Ce retour au blocus maritime, mis en place à 20H00 GMT, ainsi que les frappes aériennes inédites depuis le cessez-le-feu d'avril, menacent la fragile diplomatie ayant tenté de faire perdurer le protocole d'accord signé le 17 juin. "Nous avons démantelé ce protocole par notre engagement", a déclaré Kazem Gharibabadi, vice-ministre iranien des Affaires étrangères.
Les tensions croissantes ont un impact direct sur le marché pétrolier. Le prix du baril de Brent, référence internationale, a enregistré une flambée de plus de 9% lundi avant de temporiser face aux annonces du président américain.
Alors que l'Iran envisage d'imposer une redevance sur le passage maritime, Trump avait antérieurement proposé de prélever 20% de la valeur des cargaisons pour assurer la sécurité de cette voie maritime, en infringing sur la liberté de navigation internationale. Toutefois, dans un retournement de situation, il a annoncé mardi vouloir établir des accords commerciaux avec les pays du Golfe, abandonnant ses plans initiaux.
Sur le terrain, les frappes américaines se poursuivent, ciblant des zones stratégiques comme Bandar Abbas et l'île de Qeshm près du détroit d'Ormuz, ainsi que Bouchehr, où se situe la centrale nucléaire iranienne. "Nous allons frapper fort ce soir et demain", a averti Trump au Congrès, actant ainsi la relance de ce conflit commencé le 28 février avec des attaques israélo-américaines.
Les ripostes irakiennes ont également été notables, avec plusieurs installations américaines en Bahreïn touchées et des militaires koweïtiens blessés dans des attaques iraniennes.
La situation est dramatique dans le détroit d'Ormuz. L'Organisation maritime internationale (OMI) a signalé que des pétroliers avaient été attaqués, faisant au moins deux morts. Avec seulement sept navires commerciaux ayant traversé le détroit, ce chiffre est au plus bas depuis le 13 juin.

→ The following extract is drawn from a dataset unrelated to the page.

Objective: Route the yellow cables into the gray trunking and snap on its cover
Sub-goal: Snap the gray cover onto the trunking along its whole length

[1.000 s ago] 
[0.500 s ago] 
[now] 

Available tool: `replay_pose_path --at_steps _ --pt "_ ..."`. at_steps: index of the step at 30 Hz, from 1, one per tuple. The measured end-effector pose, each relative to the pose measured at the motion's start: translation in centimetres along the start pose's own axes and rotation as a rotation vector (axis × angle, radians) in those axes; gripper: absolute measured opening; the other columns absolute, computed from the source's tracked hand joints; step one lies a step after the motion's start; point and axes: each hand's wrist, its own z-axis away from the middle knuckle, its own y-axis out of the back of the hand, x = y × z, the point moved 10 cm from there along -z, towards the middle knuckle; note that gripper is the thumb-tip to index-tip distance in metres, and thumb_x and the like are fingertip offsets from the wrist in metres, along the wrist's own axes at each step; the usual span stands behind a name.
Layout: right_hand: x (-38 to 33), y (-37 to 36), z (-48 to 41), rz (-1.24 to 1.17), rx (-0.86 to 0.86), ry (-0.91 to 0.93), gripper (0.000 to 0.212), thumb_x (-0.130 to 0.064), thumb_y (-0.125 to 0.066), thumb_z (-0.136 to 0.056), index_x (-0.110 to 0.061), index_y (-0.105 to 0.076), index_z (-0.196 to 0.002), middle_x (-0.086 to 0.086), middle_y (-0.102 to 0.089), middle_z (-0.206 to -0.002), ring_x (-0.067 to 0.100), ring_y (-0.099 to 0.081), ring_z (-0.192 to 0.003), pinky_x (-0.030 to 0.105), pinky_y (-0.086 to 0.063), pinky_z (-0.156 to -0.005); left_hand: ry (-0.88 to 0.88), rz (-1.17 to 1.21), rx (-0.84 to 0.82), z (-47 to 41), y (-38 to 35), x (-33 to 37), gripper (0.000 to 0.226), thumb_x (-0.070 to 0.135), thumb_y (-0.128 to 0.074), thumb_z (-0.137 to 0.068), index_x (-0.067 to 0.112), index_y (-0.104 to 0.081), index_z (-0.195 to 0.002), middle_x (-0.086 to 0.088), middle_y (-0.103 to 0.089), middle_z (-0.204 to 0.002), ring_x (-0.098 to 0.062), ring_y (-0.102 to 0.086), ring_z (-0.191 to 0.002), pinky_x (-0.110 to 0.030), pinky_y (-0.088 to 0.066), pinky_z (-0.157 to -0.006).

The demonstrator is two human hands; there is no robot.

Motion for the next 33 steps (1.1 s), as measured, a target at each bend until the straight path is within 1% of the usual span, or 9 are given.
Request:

L'ONU s'est montrée préoccupée par les conséquences économiques et humanitaires de cette crise, avertissant que des millions de personnes dépendent de cette route maritime pour des biens essentiels tels que la nourriture et des médicaments.
Malgré ces tensions, Trump est persuadé qu'un accord avec Téhéran est encore possible. Les discussions avec des médiateurs sont en cours, selon des sources diplomatiques. Ce retour au blocus maritime a conduit l'Iran à ne pas avoir pu exporter "un seul baril de pétrole" durant le précédent blocus, selon son négociateur, Mohammad Bagher Ghalibaf.
Barun Gupta, analyste au cabinet de sécurité maritime Vanguard Tech, a déclaré que les États-Unis peuvent toujours soutenir les navires souhaitant traverser le détroit sans se plier aux exigences iraniennes.
Israël, pour sa part, préfère observer pour le moment, tout en maintenant une attention vigilante sur les opérations contre le Hezbollah au Liban, tandis que le Premier ministre Netanyahu prévient d'une réponse dévastatrice en cas d'escalade.